28/08/2025
La serpiente mordió a la gallina, y con el veneno ardiendo en sus venas, buscó refugio en su propio gallinero, buscando el consuelo de quienes creía que eran su familia.
Pero en lugar de acogerla, las demás gallinas decidieron echarla, por miedo a que el veneno llegara a todas.
Herida, cojeando y con lágrimas en los ojos, la gallina salió del gallinero. No lloraba por la mordedura de la serpiente, sino por el cruel abandono de quien debería haber sido su mayor cuidado.
Arrastrando una pierna, vulnerable al frío y la oscuridad, se tambaleó hacia adelante. Cada paso arrancaba una lágrima, que se mezclaba con el polvo del camino.
Las gallinas, indiferentes, la vieron desaparecer en el horizonte. Algunas murmuraron fríamente:
—Déjala ir… No sobrevivirá.
Pasó el tiempo, y un día llegó un colibrí al gallinero con una noticia inesperada:
¡Tu hermana está viva! Vive en una cueva lejana. Sobrevivió, pero perdió una pierna y tiene problemas para alimentarse. Necesita ayuda.
Hubo un silencio incómodo, seguido de disculpas vacías:
—Estoy ocupado poniendo huevos.
— Necesito conseguir algo de maíz.
—Tengo polluelos que cuidar.
Uno a uno, se negaron a ayudar. El colibrí regresó solo a la cueva.
Pasó más tiempo. El colibrí regresó al gallinero, pero esta vez trajo noticias pesadas como el plomo:
—Tu hermana falleció. Murió sola, abandonada. No hay nadie que la entierre ni la llore.
De repente, el silencio invadió el gallinero. Un profundo gemido resonó entre todos. Quienes ponían huevos dejaron de hacerlo. Quienes buscaban maíz dejaron sus semillas. Incluso quienes cuidaban a los pollitos se olvidaron de ellos por un instante.
El dolor del arrepentimiento era más cruel que el veneno de la serpiente. Todos cargaban con la misma pregunta agonizante:
¿Por qué no fuimos antes?
Sin medir la distancia ni el cansancio, se encaminaron hacia la cueva, llorando y lamentándose. Ahora tenían una razón para verla, pero era demasiado tarde.
Cuando llegaron, no encontraron el pollo.

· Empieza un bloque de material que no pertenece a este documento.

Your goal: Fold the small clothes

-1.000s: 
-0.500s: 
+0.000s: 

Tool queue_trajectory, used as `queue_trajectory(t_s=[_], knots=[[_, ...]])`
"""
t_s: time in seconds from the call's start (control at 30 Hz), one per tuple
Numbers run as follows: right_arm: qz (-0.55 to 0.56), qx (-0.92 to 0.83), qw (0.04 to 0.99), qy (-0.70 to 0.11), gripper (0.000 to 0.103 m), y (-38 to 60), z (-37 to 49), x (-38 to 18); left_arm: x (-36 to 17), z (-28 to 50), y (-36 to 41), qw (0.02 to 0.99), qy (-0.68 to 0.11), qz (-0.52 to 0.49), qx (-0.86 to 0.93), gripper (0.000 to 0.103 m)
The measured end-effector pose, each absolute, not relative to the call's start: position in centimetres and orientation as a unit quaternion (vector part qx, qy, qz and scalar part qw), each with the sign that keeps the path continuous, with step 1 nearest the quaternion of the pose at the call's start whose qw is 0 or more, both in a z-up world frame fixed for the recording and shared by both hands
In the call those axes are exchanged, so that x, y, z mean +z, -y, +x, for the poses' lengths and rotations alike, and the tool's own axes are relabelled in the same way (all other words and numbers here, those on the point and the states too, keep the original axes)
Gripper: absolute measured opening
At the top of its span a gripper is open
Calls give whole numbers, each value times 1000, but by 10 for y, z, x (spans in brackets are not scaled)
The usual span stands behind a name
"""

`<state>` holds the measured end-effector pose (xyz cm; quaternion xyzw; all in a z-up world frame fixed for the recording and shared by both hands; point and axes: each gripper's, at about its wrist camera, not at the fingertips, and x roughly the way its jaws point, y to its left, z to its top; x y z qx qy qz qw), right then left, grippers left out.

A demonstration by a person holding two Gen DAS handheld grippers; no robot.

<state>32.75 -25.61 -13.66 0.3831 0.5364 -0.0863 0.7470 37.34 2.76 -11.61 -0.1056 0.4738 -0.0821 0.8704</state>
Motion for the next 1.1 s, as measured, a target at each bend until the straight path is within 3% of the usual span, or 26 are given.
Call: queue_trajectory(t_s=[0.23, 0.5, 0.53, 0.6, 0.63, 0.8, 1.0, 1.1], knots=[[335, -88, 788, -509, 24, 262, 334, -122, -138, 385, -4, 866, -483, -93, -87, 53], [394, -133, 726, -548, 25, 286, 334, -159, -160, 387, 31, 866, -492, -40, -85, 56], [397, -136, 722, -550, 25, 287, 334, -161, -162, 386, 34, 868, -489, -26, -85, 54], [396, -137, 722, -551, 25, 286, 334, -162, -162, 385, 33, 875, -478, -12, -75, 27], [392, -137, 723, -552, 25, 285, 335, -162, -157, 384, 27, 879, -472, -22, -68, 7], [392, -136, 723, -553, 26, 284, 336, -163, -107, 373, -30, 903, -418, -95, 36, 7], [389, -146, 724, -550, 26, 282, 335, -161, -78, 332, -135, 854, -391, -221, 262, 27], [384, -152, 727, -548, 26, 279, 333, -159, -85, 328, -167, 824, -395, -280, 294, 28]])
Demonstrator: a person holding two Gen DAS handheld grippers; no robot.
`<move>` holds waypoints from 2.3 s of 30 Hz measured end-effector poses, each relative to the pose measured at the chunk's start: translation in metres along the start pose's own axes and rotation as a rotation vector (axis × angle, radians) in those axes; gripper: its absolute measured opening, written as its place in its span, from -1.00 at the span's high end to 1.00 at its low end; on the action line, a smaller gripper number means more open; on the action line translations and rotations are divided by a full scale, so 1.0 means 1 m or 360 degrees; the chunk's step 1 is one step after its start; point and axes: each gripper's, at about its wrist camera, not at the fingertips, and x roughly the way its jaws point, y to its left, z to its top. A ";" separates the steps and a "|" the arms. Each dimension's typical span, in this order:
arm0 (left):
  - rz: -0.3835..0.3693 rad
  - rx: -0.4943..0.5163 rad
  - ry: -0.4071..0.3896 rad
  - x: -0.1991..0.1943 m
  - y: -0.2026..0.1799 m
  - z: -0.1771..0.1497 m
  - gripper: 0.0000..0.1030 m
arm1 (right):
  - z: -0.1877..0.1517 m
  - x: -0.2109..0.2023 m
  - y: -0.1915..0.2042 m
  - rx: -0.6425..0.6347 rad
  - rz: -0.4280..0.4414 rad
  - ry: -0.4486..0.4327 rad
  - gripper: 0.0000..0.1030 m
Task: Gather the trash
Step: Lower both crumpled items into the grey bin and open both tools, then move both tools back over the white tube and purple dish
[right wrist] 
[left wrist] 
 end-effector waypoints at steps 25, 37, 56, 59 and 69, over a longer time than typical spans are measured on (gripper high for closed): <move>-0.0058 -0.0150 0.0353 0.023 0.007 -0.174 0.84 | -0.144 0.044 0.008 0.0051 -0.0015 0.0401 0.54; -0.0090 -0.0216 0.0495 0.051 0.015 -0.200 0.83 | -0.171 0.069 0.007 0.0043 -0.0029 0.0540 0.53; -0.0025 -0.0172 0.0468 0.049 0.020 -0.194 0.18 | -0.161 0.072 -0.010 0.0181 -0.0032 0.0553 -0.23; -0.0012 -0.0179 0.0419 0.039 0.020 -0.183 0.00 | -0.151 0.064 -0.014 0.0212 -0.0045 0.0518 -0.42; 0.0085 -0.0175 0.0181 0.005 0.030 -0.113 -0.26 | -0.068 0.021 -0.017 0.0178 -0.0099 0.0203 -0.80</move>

Solo quedaba una carta, marcada con palabras que cortaban como cuchillas:
“En la vida, a menudo la gente no cruza la calle para ayudarte mientras estás vivo, sino que cruza el mundo para enterrarte cuando mueres.
Y la mayoría de las lágrimas en los funerales no son lágrimas de dolor, sino de remordimiento y arrepentimiento”
Esto es muy cierto y de verdad cuando la gente mueren no vallas si en vida lo que hicieron fue criticar hablar mal y que desagradable es que se presenten al funeral cuando en vida ni siquiera te preocupo qué le pasaba.